Соответственно, если фраза Иван — человек не относится к мифологи­ческому сознанию, то одним из возможных результатов ее мифологизации может быть, например, фраза Иван-Человек — и именно в той степени, в какой слово «человек» в последней фразе будет выступать как имя собствен­ное, отвечающее персонификации объекта и не сводимое к «человечности» (или вообще к тем или иным признакам «homo sapiens»)1. Сравним, с другой стороны, аналогичное соответствие фраз: Иван — геркулес и Иван Геркулес; «Геркулес» в одном случае выступает как нарицательное, а в другом — как собственное имя, соотнесенное с конкретным персонажем, принадлежащим иной ипостаси; в последнем случае имеет место не характеристика Ивана по какому-либо частному признаку (например, по признаку физической силы), а характеристика его через интегральное целое — через наименование.

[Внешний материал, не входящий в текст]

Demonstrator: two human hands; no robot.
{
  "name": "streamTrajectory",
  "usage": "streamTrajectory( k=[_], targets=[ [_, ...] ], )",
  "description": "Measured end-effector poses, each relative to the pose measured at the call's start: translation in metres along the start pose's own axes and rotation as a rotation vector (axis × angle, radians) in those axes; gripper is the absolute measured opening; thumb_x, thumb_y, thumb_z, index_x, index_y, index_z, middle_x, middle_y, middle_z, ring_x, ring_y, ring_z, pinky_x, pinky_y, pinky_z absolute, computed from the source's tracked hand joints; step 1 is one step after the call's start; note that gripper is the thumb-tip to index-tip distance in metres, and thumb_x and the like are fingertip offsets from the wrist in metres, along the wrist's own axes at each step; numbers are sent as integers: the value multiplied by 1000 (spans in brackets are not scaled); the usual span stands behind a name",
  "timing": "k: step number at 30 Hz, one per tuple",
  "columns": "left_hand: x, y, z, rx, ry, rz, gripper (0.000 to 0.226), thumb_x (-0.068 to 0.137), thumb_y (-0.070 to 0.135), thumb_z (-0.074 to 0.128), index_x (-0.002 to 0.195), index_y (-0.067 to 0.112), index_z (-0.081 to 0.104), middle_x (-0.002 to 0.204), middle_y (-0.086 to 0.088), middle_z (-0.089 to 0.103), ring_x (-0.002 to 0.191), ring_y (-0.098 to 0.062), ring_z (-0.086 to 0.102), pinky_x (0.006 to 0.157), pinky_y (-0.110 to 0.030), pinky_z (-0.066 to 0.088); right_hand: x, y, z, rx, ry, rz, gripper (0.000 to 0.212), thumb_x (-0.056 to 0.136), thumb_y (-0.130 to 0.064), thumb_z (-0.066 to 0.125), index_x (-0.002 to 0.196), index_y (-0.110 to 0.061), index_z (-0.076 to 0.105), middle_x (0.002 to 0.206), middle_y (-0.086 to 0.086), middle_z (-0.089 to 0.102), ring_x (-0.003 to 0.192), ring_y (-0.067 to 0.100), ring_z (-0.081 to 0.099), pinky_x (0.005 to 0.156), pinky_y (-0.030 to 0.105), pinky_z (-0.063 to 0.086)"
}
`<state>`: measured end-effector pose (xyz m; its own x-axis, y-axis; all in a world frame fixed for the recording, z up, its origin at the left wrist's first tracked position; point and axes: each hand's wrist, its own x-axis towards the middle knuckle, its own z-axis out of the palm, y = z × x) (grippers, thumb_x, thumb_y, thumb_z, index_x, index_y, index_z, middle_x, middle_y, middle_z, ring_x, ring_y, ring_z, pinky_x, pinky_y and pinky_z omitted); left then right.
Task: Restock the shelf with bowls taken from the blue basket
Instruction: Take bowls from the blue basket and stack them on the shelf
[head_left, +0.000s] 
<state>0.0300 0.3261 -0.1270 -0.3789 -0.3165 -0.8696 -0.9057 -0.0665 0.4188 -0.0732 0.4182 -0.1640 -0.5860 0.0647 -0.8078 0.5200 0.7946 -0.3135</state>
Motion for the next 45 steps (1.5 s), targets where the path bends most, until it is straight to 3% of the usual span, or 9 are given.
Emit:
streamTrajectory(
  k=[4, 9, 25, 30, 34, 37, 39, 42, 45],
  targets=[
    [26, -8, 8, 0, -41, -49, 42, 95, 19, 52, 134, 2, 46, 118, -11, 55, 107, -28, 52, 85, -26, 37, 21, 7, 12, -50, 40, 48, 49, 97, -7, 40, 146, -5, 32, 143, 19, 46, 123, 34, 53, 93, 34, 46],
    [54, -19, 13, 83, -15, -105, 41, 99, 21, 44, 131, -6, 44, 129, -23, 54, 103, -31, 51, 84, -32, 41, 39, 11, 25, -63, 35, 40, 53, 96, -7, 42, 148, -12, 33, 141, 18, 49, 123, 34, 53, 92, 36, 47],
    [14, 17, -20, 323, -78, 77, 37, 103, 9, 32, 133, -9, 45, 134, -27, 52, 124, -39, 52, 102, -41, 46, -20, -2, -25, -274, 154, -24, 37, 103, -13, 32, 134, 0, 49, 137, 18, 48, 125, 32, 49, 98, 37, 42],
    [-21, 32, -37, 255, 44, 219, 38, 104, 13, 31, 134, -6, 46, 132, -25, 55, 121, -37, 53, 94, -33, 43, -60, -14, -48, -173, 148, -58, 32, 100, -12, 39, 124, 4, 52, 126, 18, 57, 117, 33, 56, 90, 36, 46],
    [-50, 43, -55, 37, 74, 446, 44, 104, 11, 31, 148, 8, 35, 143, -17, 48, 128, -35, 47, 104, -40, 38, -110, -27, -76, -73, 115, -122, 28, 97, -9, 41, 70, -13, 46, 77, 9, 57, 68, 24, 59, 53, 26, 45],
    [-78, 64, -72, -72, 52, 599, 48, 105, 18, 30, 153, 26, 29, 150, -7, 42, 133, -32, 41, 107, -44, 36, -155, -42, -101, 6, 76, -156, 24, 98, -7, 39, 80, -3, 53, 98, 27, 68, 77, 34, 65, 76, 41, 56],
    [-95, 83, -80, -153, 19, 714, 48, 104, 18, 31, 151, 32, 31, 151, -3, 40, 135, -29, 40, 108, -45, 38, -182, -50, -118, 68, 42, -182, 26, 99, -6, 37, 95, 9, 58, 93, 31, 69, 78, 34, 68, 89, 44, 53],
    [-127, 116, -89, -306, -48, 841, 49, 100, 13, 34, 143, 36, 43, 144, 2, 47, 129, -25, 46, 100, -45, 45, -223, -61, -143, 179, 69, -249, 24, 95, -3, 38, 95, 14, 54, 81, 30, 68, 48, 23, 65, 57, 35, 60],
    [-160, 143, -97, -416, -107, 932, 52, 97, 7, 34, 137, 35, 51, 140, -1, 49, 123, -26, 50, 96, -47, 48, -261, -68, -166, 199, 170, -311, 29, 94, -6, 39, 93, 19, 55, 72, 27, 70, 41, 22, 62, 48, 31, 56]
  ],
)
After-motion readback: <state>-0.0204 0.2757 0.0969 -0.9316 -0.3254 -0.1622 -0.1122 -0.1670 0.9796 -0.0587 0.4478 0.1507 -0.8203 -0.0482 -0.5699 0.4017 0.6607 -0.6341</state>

Легко согласиться, что пример этот имеет несколько искусственный характер, по­скольку нам трудно в действительности отождествить конкретное лицо с мифологическим Гераклом: последний связывается для нас с определенным культурно-историческим периодом. Но вот совершенно реальный пример: в России в XVIII в. противники Петра I называли его «антихристом». При этом для одних это был способ характеристики его личности и деятельности, другие же верили, что Петр на самом деле и есть антихрист. Один и тот же текст, как видим, может функционировать существенно различным образом.

Итак, если в рассмотренных примерах с нарицательными именами в предикатной конструкции имеет место соотнесение с некоторым абстрактным понятием, то в соответствующих примерах с собственными именами имеет место определенное отождествление (соотнесение с изоморфным объектом в иной ипостаси). В языках с артиклем подобная трансформация в некоторых случаях, по-видимому, может быть осуществлена посредством детерминации имени, выступающего в функции предиката, при помощи определенного артикля. В самом деле, определенный артикль превращает слово (точнее, детерминированное сочетание) в название, выделяя обозначаемый объект как известный и конкретный2.

1 В этой связи, между прочим, представляет определенный интерес история евангельского выражения «ессе homo» («се, Человек») (Ин 19, 5). Есть основания предполагать, что эта фраза была реально произнесена по-арамейски; но тогда она, видимо, должна была первоначально значить просто «вот он» — в связи с тем, что слово, выражающее понятие «человек», употреблялось в арамейском в местоименном значении, примерно так же, как употребляется слово man в современном немецком языке (устное сообщение А. А. Зализняка). Дальнейшее переосмысление этой фразы связано с тем, что слово «человек» (представленное в соответствующем переводе евангельского текста) стало по­ниматься, в общем, аналогично собственному имени, то есть произошла его мифоло­гизация.

2 Связь собственного имени и категории определенности, выраженной определенным артиклем, раскрыта в арабской туземной грамматической традиции. Собственные имена рассматриваются здесь как слова, определенность которых исконно присуща им по их семантической природе. См.: Габучан Г. М. Теория артикля и проблемы араб­ского синтаксиса. М., 1972. С. 37 и след. Характерно, что в «Грамматике словенской» Федора Максимова (СПб., 1723. С. 179—180) знак титлы, знаменующий в церковно­славянских текстах сакрализацию слова, сопоставляется по своей семантике с греческим артиклем: и тот и другой несут значение единственности.